** Recorded data **
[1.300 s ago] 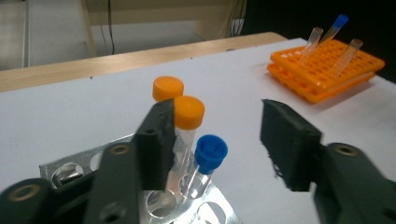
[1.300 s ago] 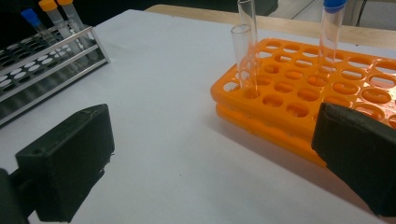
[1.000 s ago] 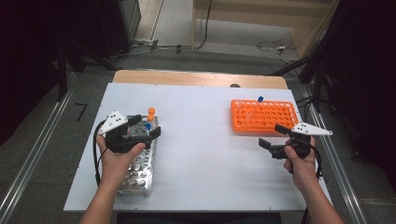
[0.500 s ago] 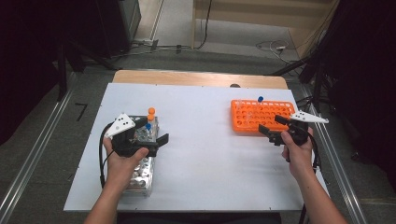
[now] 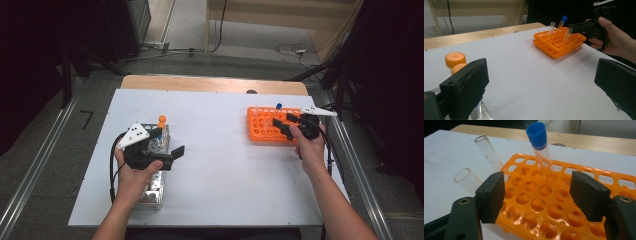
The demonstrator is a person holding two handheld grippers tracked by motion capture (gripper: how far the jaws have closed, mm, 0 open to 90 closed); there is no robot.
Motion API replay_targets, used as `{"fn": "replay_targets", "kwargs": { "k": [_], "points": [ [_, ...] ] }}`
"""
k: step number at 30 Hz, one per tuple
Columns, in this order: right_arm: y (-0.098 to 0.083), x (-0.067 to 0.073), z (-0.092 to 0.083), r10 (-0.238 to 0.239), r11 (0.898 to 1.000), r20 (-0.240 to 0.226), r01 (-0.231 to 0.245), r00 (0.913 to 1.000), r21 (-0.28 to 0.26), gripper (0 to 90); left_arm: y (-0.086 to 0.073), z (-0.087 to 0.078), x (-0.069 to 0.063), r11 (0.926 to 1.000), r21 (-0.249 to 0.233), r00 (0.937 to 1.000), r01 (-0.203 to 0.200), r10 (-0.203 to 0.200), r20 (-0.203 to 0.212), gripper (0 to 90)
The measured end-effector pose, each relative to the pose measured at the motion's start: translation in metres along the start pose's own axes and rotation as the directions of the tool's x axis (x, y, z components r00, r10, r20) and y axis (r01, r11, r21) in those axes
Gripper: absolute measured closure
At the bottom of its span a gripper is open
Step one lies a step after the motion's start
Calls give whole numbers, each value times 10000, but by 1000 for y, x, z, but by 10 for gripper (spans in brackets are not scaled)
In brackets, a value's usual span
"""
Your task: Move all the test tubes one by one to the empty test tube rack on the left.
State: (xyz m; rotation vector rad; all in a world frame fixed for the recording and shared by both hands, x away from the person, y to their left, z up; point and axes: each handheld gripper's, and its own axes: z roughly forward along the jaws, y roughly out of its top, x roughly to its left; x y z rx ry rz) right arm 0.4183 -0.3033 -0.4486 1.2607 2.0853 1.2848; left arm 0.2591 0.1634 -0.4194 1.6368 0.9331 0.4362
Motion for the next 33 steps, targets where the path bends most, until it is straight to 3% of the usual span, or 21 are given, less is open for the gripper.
{"fn": "replay_targets", "kwargs": {
  "k": [4,9,18,26,33],
  "points": [
    [3,1,13,-45,9999,198,43,9998,120,361,0,-1,0,10000,8,10000,43,-43,-13,0],
    [6,0,27,-41,9998,805,27,9967,177,482,-1,-1,1,10000,29,10000,47,-47,1,0],
    [0,-1,44,-245,9993,793,222,9966,299,625,-2,2,0,9999,48,9999,103,-103,34,0],
    [3,2,48,-658,9976,1574,618,9853,307,742,-2,3,-1,9999,77,9999,116,-116,62,0],
    [6,0,41,-651,9975,1379,681,9883,-171,748,-2,3,-1,9999,88,9999,128,-129,54,0]
  ]
}}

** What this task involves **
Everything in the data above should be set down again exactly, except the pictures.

** Written response **
[1.300 s ago] 
[1.300 s ago] 
[1.000 s ago] 
[0.500 s ago] 
[now] 
The demonstrator is a person holding two handheld grippers tracked by motion capture (gripper: how far the jaws have closed, mm, 0 open to 90 closed); there is no robot.
Motion API replay_targets, used as `{"fn": "replay_targets", "kwargs": { "k": [_], "points": [ [_, ...] ] }}`
"""
k: step number at 30 Hz, one per tuple
Columns, in this order: right_arm: y (-0.098 to 0.083), x (-0.067 to 0.073), z (-0.092 to 0.083), r10 (-0.238 to 0.239), r11 (0.898 to 1.000), r20 (-0.240 to 0.226), r01 (-0.231 to 0.245), r00 (0.913 to 1.000), r21 (-0.28 to 0.26), gripper (0 to 90); left_arm: y (-0.086 to 0.073), z (-0.087 to 0.078), x (-0.069 to 0.063), r11 (0.926 to 1.000), r21 (-0.249 to 0.233), r00 (0.937 to 1.000), r01 (-0.203 to 0.200), r10 (-0.203 to 0.200), r20 (-0.203 to 0.212), gripper (0 to 90)
The measured end-effector pose, each relative to the pose measured at the motion's start: translation in metres along the start pose's own axes and rotation as the directions of the tool's x axis (x, y, z components r00, r10, r20) and y axis (r01, r11, r21) in those axes
Gripper: absolute measured closure
At the bottom of its span a gripper is open
Step one lies a step after the motion's start
Calls give whole numbers, each value times 10000, but by 1000 for y, x, z, but by 10 for gripper (spans in brackets are not scaled)
In brackets, a value's usual span
"""
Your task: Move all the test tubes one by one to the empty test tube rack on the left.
State: (xyz m; rotation vector rad; all in a world frame fixed for the recording and shared by both hands, x away from the person, y to their left, z up; point and axes: each handheld gripper's, and its own axes: z roughly forward along the jaws, y roughly out of its top, x roughly to its left; x y z rx ry rz) right arm 0.4183 -0.3033 -0.4486 1.2607 2.0853 1.2848; left arm 0.2591 0.1634 -0.4194 1.6368 0.9331 0.4362
Motion for the next 33 steps, targets where the path bends most, until it is straight to 3% of the usual span, or 21 are given, less is open for the gripper.
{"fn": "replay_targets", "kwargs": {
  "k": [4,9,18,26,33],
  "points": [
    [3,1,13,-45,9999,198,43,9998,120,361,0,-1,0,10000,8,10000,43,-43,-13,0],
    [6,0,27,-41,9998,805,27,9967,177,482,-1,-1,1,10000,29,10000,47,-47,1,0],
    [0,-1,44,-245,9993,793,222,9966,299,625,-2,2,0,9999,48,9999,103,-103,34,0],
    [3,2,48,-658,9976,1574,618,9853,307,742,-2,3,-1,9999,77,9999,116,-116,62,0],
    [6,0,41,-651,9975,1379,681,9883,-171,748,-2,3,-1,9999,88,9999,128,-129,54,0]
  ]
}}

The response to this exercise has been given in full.